Although ice sheet internal temperature is a first-order control on glacier dynamics, relatively few in situ borehole temperature profiles exist. The ultra-wideband software-defined microwave radiometer (UWBRAD) was designed to estimate internal ice sheet temperature ( T i ) by measuring microwave brightness temperatures ( T b ) from 0.5 GHz to 2 GHz. The retrieval of T i from T b is not straightforward, however, due in part to the complicating effects of ice density fluctuations on T b . In this paper, we report a simulation study to assess the feasibility of realizing three science goals: the retrieval of a) T i at 10 m depth to within 1 K; b) vertically-averaged T i to within 1 K; and c) the vertical T i profile to within 1 K RMSE. Two analyses along the Greenland ice divide are presented. First, we assess the ideal UWBRAD T i retrieval precision via the Cramér-Rao Lower Bound (CRLB).

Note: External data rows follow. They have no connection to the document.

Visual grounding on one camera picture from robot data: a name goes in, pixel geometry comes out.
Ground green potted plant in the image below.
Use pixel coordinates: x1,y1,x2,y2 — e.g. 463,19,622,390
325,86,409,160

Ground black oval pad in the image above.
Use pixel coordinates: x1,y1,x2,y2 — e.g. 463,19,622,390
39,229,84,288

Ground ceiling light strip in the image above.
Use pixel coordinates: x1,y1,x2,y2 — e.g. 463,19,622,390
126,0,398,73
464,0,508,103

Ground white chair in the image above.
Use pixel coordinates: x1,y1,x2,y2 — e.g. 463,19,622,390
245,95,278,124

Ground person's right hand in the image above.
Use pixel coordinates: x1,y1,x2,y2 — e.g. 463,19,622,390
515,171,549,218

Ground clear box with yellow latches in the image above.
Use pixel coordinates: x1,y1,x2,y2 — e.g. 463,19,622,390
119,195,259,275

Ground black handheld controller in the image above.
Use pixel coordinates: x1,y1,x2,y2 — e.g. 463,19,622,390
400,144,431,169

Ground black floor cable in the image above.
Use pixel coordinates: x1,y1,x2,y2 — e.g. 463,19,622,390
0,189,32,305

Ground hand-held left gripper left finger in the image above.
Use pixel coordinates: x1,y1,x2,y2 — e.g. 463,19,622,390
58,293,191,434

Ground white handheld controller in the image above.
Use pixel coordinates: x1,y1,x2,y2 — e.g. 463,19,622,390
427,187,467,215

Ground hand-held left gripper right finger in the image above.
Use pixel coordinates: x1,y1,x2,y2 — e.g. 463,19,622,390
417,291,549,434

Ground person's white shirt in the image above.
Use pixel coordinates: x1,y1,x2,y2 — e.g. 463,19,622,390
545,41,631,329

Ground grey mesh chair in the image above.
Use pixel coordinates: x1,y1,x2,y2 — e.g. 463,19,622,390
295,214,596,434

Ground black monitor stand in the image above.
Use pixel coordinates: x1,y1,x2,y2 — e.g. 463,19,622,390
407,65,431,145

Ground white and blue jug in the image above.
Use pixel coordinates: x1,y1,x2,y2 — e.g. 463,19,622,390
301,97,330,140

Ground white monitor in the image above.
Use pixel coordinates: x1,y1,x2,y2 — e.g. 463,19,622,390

Second, we perform a "Virtual Experiment" (VE) using synthetic UWBRAD observations. Both the CRLB and VE analyses indicate that the science goals are achievable with the caveats that ice thickness and UWBRAD T b precision impact performance. Assuming a UWBRAD T b precision of 0.5 K, and for places where ice sheet thickness is less than 3 km, all science goals can be achieved. The results of the study provide a strong indication of the potential of UWBRAD to provide valuable Greenland ice temperature profile information to the scientific community.